(Beginning of SOURCE MATERIAL)

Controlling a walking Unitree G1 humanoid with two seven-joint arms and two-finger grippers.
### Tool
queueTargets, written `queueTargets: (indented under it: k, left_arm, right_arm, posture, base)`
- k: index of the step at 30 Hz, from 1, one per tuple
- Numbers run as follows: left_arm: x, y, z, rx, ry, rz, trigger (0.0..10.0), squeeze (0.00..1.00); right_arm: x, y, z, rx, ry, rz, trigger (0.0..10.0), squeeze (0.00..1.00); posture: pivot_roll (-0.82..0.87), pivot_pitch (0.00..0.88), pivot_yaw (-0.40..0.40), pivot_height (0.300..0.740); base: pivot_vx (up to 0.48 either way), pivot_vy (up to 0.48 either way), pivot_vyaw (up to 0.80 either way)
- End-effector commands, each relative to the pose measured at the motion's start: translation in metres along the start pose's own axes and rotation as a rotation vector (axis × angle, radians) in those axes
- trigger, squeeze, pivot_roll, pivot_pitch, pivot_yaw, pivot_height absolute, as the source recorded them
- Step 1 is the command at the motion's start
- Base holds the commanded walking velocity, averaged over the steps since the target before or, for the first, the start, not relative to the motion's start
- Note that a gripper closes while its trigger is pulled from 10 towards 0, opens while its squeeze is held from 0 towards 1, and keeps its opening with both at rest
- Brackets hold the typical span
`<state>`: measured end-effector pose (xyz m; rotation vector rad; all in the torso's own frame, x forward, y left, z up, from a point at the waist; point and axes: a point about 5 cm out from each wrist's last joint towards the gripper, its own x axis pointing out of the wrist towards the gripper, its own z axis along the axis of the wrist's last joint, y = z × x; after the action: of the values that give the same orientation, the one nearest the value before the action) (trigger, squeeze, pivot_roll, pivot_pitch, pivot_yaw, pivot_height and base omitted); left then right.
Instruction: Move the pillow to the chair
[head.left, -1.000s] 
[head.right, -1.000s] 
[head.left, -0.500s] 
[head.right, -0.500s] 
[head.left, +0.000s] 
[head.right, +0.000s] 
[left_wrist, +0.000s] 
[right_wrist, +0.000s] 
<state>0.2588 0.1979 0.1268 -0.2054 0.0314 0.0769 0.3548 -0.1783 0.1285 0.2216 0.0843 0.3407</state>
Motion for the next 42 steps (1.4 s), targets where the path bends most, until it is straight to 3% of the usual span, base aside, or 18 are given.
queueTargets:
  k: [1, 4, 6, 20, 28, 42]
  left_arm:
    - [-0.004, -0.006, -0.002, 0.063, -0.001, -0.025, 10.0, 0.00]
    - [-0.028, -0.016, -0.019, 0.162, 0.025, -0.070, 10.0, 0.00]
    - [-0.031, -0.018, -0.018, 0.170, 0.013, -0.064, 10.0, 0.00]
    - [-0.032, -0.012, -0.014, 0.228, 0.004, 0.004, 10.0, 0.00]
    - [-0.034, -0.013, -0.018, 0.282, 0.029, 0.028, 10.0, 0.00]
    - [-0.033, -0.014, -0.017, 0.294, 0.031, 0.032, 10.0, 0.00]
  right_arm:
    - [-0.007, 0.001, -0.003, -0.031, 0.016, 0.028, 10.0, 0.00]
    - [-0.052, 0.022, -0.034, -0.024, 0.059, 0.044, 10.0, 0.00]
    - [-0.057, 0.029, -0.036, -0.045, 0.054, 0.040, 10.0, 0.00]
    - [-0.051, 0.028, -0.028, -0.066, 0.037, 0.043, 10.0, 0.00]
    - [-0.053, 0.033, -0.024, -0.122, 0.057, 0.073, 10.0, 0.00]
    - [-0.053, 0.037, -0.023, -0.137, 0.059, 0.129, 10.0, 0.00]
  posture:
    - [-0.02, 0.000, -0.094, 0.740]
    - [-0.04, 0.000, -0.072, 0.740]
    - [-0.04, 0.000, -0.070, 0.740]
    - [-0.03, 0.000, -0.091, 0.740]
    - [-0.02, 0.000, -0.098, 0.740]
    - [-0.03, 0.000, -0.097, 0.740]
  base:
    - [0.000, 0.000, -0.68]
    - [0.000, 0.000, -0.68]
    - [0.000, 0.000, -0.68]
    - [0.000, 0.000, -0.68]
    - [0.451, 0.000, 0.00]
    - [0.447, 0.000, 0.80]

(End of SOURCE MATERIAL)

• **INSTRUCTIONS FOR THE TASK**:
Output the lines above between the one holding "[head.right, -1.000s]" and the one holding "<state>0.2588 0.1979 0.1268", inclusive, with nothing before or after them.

• **RESPONSE FOR THIS EXERCISE**:
[head.right, -1.000s] 
[head.left, -0.500s] 
[head.right, -0.500s] 
[head.left, +0.000s] 
[head.right, +0.000s] 
[left_wrist, +0.000s] 
[right_wrist, +0.000s] 
<state>0.2588 0.1979 0.1268 -0.2054 0.0314 0.0769 0.3548 -0.1783 0.1285 0.2216 0.0843 0.3407</state>

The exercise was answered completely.